Range vs IRange What's the difference?

F

Fredrik Wahlgren

Hi

I found a C# example of an Excel add-in at
http://www.codeproject.com/dotnet/excelnetauto.asp. I made some changes to
this project and made a function that takes an Excel.Range as a parameter.

Intellisense showed that there is an interface called IRange as well as
Range. What's the difference? When would you want to use an IRange?

TIA,
Fredrik


Here's my added C# function.


public int GetRangeSize1(Excel.Range range)
{

return range.Columns.Count * range.Rows.Count;

}
 
G

gocush

IRange is neither an Excel or VBA object, method or property.
As far as I know the only way it could be used in the above is as a Variable
as in

Sub GetIRangeValue()
Dim IRange as Integer
Dim Rng as Range

Set Rng = Sheet1.Range("A1")
IRange = Rng.Value
Msgbox IRange
End Sub
 
F

Fredrik Wahlgren

No, you have dim'ed Irange as as an integer. If you use VB6 or VB.NET you
can do this

Dim r as Excel.Irange

C#

Excel.IRange r;

It compiles fine but I don't understand how I would use this variable.
IRange will also appear if you use the OLE/COM Object viewer and create an
idl file from excel.exe

/Fredrik
 
G

gocush

Sorry, I thought you were asking how IRange could be used in programing VBA.
In vba the first letter "i" or "I" is usually used to indicate that you
have dimmed your variable as an integer - as in my example. This is not
absolutely required but good programming practice.

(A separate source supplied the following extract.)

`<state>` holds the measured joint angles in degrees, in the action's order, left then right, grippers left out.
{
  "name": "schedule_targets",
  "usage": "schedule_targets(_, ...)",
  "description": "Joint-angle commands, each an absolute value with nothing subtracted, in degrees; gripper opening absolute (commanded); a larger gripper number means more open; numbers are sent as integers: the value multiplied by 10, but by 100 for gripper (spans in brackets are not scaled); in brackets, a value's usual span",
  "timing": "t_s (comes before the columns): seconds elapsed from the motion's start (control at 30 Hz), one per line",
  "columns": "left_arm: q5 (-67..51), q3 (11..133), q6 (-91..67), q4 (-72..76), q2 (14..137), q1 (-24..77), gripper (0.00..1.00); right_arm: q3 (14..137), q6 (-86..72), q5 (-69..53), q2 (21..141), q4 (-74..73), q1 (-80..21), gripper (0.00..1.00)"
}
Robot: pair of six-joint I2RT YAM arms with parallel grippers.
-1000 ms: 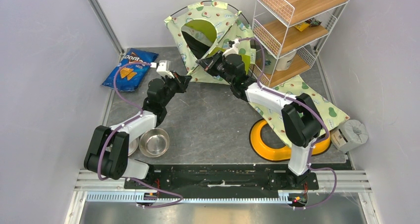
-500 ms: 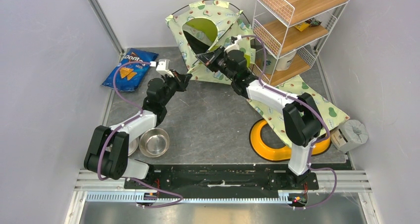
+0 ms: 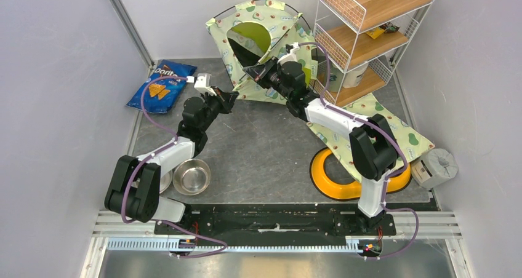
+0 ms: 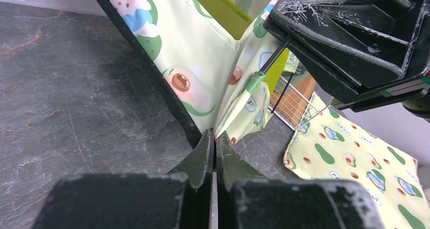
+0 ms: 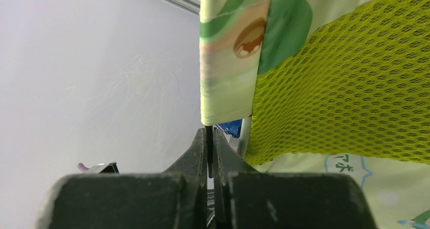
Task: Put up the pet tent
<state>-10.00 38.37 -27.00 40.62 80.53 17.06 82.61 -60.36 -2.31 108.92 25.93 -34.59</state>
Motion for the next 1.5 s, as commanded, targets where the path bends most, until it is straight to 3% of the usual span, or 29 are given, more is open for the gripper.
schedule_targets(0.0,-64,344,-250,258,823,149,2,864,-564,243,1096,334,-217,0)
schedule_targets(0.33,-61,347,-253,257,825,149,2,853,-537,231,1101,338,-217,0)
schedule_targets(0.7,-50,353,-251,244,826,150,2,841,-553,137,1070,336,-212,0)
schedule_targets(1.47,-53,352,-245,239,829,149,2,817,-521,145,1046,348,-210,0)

As for programming in C# as you are doing, that is beyond the scope of this
forum and should be posted to an appropriate forum.
 
N

NickHK

Fredrik,
Recently I wrote a sets of classes that all Implement my "IBarCodeFormat"
interface.

This allows you to write something like:
Dim ThisBarCodeFormat as IBarCodeFormat

Set ThisBarCodeFormat =New EAN13
or
Set ThisBarCodeFormat =New EAN8
or
Set ThisBarCodeFormat =New Code39

as you can be sure that the class signatures will match the interface (by
definition)

So for you, I would guess the class "Range" Implements the "IRange"
interface. However, I'm not sure if that is any use to you, unless may be
you wanted to write your own "MyRange" class that had the same signature as
Excel's, but different functionality.

This is from a VB/VBA perspective on using Implements. C# or VB.Net may well
be different due to their appraoch to object, inheritance etc.